Treatment of macular edema associated with retinal vein occlusion using sustained-release dexamethasone implants in a clinical setting.

2013 
Purpose: To evaluate the clinical effect, safety, and administration procedure of slow-release dexamethasone implants (Ozurdex (R)) for macular edema secondary to retinal vein occlusion in clinical praxis. Methods: Data from 11 patients (4 eyes with central vein occlusion and 7 eyes with branch vein occlusion) were reviewed. Data were compiled and analyzed with respect to best-corrected visual acuity (BCVA), central macular thickness (CMT), intraocular pressure (IOP), and adverse events. Follow-up was 10 months. Changes in BCVA >= logMAR 0.2, IOP >= 5 mm Hg, and CMT >= 100 mu m were considered clinically relevant. Results: Two months after the first dexamethasone implant, BCVA improved from logMAR 0.65 +/- 0.2 to logMAR 0.34 +/- 0.1. All patients demonstrated a decrease in CMT from an initial average value of 632 +/- 178 mu m to 229 +/- 34 mu m. However, in 10 out of 11 eyes, macular edema recurred by month 4 through 5 and a second dexamethasone implant was administered. Two and 4 months after the second implant, BCVA was logMAR 0.36 +/- 0.2 and logMAR 0.40 +/- 0.2 and the CMT was 254 +/- 61 mu m and 357 +/- 81 mu m, respectively. The IOP increased 5.1 +/- 1.5 mm Hg 1 month after the first implant compared to baseline. In eyes with an IOP above 25 mm Hg (4 out of 11), pressure-lowering eyedrops were administered.
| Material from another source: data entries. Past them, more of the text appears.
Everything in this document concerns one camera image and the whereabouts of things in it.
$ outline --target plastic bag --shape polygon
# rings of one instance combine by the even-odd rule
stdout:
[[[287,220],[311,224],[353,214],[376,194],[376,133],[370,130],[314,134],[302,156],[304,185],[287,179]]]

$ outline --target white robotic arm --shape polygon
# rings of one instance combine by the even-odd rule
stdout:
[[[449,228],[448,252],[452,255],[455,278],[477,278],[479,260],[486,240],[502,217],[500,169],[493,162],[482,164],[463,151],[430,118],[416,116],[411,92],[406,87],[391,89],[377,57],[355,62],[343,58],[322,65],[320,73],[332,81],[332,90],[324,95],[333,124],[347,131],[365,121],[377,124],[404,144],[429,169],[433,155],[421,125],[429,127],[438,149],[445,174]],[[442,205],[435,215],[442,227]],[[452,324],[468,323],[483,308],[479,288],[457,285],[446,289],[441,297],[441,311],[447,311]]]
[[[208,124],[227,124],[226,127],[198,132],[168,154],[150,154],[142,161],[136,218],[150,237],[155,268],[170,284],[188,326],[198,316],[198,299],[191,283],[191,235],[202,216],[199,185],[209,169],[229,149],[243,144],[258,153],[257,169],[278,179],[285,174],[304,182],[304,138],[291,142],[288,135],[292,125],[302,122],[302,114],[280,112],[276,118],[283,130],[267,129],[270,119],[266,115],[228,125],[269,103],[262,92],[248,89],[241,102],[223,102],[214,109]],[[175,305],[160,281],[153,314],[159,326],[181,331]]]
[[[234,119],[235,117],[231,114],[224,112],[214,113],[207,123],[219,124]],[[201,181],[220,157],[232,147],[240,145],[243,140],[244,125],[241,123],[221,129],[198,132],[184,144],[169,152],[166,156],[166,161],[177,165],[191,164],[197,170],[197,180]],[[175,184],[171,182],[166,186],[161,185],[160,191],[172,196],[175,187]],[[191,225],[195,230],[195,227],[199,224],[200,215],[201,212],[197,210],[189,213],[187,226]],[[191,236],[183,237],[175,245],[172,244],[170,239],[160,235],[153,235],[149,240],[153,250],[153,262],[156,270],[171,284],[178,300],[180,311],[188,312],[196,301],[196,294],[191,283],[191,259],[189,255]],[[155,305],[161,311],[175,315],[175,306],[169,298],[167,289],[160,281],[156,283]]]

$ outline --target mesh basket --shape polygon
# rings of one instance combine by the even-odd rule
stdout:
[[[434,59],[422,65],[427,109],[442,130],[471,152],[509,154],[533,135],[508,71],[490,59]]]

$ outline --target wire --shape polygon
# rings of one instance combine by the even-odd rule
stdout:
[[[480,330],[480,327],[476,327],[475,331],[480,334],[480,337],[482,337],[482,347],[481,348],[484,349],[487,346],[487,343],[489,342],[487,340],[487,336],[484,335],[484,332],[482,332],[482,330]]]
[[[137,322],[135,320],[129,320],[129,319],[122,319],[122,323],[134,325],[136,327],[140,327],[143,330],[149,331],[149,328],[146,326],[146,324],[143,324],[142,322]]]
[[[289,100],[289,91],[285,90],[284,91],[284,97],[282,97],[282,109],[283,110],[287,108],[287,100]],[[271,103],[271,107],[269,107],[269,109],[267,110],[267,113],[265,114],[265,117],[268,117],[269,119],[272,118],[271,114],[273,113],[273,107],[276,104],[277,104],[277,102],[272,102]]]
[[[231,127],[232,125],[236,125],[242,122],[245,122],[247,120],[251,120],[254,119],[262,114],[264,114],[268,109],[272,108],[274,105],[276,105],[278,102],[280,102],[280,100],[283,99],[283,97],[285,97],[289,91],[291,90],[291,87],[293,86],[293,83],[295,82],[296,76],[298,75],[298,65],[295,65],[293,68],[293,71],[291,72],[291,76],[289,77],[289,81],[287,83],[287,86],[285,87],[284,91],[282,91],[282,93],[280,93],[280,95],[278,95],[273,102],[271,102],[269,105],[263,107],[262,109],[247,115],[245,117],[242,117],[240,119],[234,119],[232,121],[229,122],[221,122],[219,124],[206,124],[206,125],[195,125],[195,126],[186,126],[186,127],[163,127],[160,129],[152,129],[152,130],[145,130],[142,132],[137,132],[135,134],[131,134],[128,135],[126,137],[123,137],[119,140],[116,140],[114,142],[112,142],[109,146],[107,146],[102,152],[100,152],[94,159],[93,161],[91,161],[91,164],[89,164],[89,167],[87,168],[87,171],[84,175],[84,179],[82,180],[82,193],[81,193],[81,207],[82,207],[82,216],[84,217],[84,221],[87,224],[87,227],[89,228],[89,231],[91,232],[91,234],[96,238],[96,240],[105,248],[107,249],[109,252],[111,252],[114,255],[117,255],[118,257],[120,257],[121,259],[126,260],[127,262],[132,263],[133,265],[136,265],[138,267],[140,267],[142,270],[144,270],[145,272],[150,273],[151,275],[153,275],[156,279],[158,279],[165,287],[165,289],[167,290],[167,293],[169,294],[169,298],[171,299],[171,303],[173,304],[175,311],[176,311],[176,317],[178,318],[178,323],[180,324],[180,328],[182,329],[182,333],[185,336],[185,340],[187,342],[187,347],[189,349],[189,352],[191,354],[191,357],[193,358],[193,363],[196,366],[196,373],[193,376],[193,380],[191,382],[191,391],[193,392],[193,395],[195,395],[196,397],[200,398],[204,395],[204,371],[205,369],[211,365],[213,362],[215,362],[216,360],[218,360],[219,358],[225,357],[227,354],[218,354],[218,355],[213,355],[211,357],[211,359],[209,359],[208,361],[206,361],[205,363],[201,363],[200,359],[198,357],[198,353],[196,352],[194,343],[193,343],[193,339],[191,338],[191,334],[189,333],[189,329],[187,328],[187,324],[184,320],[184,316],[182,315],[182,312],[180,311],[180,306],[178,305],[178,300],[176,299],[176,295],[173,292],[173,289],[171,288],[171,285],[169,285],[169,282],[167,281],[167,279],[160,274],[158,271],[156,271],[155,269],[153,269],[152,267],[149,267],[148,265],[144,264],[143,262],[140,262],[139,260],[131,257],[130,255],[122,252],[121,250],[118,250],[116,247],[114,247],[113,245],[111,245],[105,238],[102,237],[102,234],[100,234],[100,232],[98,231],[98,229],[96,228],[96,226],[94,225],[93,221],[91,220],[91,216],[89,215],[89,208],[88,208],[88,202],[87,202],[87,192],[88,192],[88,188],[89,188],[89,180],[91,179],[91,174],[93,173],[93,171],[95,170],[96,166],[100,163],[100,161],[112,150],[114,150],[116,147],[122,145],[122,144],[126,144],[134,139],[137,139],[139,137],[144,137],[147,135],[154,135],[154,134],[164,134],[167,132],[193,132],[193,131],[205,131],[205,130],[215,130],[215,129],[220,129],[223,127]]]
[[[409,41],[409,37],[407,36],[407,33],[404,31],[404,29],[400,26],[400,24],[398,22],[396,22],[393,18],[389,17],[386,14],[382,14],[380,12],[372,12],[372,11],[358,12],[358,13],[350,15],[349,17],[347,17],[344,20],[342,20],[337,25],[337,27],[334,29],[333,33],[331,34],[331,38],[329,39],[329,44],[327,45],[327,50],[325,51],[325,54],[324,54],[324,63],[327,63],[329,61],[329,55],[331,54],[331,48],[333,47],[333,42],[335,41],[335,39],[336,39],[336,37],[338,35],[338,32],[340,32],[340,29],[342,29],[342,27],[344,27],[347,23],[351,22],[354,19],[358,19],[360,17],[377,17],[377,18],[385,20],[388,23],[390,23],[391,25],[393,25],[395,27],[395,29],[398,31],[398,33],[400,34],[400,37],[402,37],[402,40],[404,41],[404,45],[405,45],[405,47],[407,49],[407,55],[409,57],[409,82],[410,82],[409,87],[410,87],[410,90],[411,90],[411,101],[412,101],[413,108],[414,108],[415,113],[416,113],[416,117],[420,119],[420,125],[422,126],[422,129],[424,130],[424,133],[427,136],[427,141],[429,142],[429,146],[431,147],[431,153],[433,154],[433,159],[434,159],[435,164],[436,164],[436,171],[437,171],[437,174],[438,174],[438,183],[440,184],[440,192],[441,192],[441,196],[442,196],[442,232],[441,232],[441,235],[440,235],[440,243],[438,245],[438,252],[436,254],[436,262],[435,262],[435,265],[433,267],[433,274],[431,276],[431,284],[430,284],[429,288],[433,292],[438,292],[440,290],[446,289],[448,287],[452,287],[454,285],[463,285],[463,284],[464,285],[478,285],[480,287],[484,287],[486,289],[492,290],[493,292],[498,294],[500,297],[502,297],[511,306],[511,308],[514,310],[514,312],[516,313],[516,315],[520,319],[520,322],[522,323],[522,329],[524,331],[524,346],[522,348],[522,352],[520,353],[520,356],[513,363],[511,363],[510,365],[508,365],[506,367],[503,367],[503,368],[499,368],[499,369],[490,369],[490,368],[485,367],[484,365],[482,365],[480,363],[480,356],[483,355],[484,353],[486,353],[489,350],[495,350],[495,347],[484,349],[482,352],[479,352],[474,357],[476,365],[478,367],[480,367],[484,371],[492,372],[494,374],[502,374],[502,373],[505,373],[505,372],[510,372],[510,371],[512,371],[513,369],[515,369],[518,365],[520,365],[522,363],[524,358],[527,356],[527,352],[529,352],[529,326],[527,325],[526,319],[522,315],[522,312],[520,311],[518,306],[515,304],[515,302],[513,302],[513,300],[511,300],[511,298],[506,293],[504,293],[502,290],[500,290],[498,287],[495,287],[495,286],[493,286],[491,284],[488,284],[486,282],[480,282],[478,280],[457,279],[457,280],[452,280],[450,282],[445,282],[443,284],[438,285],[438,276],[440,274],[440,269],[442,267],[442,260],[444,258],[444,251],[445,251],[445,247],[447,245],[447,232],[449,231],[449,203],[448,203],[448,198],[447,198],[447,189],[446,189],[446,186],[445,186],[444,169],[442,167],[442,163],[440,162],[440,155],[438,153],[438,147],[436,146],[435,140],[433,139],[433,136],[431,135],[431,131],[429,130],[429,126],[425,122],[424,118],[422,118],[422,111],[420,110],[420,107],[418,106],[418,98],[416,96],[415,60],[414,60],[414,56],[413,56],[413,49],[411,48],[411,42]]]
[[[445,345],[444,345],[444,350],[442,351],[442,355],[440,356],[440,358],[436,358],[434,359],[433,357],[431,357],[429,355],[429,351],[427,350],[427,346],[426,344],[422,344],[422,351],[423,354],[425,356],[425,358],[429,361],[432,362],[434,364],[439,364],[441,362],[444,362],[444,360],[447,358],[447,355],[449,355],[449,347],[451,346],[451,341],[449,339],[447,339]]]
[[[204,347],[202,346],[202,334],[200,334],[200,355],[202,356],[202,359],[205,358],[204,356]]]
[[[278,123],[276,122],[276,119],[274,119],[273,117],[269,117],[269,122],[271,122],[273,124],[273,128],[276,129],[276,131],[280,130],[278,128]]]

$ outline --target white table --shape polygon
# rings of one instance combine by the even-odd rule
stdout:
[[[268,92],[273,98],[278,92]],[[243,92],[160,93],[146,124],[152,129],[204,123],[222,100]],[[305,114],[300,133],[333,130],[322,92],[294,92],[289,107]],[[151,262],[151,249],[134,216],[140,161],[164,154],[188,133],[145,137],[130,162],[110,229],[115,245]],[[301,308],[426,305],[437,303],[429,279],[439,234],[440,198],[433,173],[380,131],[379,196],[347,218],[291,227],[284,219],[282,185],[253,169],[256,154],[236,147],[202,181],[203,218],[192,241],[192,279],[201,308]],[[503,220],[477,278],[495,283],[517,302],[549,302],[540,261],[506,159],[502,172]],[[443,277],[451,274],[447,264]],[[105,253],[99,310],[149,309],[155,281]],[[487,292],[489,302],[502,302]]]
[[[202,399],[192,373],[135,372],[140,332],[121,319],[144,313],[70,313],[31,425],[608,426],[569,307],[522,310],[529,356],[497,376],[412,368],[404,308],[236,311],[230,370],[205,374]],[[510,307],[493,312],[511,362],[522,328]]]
Conclusions: Administration of dexamethasone implants induced a clinically relevant increase in visual acuity and a decrease in central macular thickness. In 91% of patients, macular edema recurred within 5 months and a second implant was administered. Adverse events, primarily increased IOP, were manageable. The injection procedure was relatively simple and uncomplicated.